Print the data below exactly as it appears.

————————

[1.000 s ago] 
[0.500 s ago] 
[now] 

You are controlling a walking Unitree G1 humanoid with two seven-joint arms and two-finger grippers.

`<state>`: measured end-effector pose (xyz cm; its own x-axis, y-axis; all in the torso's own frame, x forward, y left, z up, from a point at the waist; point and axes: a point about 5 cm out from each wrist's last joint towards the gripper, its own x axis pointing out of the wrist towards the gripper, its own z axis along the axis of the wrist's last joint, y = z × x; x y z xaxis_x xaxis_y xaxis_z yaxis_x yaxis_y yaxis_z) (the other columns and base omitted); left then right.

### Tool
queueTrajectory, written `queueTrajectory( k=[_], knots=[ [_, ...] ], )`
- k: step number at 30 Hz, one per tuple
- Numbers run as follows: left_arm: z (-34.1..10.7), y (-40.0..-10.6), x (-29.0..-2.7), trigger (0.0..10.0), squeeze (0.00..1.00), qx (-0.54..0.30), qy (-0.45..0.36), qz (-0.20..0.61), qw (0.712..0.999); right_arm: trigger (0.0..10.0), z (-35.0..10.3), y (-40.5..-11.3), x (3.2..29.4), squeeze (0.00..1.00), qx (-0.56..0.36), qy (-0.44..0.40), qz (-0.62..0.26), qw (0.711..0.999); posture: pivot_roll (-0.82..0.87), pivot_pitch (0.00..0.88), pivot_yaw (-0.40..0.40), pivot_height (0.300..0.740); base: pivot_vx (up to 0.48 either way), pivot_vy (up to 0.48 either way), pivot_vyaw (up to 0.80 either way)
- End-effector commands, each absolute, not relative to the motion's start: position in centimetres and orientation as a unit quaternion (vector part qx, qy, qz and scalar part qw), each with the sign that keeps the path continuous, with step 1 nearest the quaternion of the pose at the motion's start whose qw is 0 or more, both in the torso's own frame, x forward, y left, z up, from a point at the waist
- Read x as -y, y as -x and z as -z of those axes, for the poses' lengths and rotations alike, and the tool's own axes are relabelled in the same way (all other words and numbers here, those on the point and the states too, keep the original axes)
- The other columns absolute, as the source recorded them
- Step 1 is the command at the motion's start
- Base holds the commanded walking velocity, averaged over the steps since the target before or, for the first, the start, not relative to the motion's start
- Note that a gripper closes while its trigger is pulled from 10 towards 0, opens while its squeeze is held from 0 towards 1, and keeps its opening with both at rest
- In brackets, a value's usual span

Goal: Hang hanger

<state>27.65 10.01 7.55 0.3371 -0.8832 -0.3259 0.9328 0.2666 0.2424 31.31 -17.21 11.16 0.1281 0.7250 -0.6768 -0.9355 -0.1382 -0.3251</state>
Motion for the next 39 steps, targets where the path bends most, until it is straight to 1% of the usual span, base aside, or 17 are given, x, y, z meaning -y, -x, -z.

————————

Answer section
[1.000 s ago] 
[0.500 s ago] 
[now] 

You are controlling a walking Unitree G1 humanoid with two seven-joint arms and two-finger grippers.

`<state>`: measured end-effector pose (xyz cm; its own x-axis, y-axis; all in the torso's own frame, x forward, y left, z up, from a point at the waist; point and axes: a point about 5 cm out from each wrist's last joint towards the gripper, its own x axis pointing out of the wrist towards the gripper, its own z axis along the axis of the wrist's last joint, y = z × x; x y z xaxis_x xaxis_y xaxis_z yaxis_x yaxis_y yaxis_z) (the other columns and base omitted); left then right.

### Tool
queueTrajectory, written `queueTrajectory( k=[_], knots=[ [_, ...] ], )`
- k: step number at 30 Hz, one per tuple
- Numbers run as follows: left_arm: z (-34.1..10.7), y (-40.0..-10.6), x (-29.0..-2.7), trigger (0.0..10.0), squeeze (0.00..1.00), qx (-0.54..0.30), qy (-0.45..0.36), qz (-0.20..0.61), qw (0.712..0.999); right_arm: trigger (0.0..10.0), z (-35.0..10.3), y (-40.5..-11.3), x (3.2..29.4), squeeze (0.00..1.00), qx (-0.56..0.36), qy (-0.44..0.40), qz (-0.62..0.26), qw (0.711..0.999); posture: pivot_roll (-0.82..0.87), pivot_pitch (0.00..0.88), pivot_yaw (-0.40..0.40), pivot_height (0.300..0.740); base: pivot_vx (up to 0.48 either way), pivot_vy (up to 0.48 either way), pivot_vyaw (up to 0.80 either way)
- End-effector commands, each absolute, not relative to the motion's start: position in centimetres and orientation as a unit quaternion (vector part qx, qy, qz and scalar part qw), each with the sign that keeps the path continuous, with step 1 nearest the quaternion of the pose at the motion's start whose qw is 0 or more, both in the torso's own frame, x forward, y left, z up, from a point at the waist
- Read x as -y, y as -x and z as -z of those axes, for the poses' lengths and rotations alike, and the tool's own axes are relabelled in the same way (all other words and numbers here, those on the point and the states too, keep the original axes)
- The other columns absolute, as the source recorded them
- Step 1 is the command at the motion's start
- Base holds the commanded walking velocity, averaged over the steps since the target before or, for the first, the start, not relative to the motion's start
- Note that a gripper closes while its trigger is pulled from 10 towards 0, opens while its squeeze is held from 0 towards 1, and keeps its opening with both at rest
- In brackets, a value's usual span

Goal: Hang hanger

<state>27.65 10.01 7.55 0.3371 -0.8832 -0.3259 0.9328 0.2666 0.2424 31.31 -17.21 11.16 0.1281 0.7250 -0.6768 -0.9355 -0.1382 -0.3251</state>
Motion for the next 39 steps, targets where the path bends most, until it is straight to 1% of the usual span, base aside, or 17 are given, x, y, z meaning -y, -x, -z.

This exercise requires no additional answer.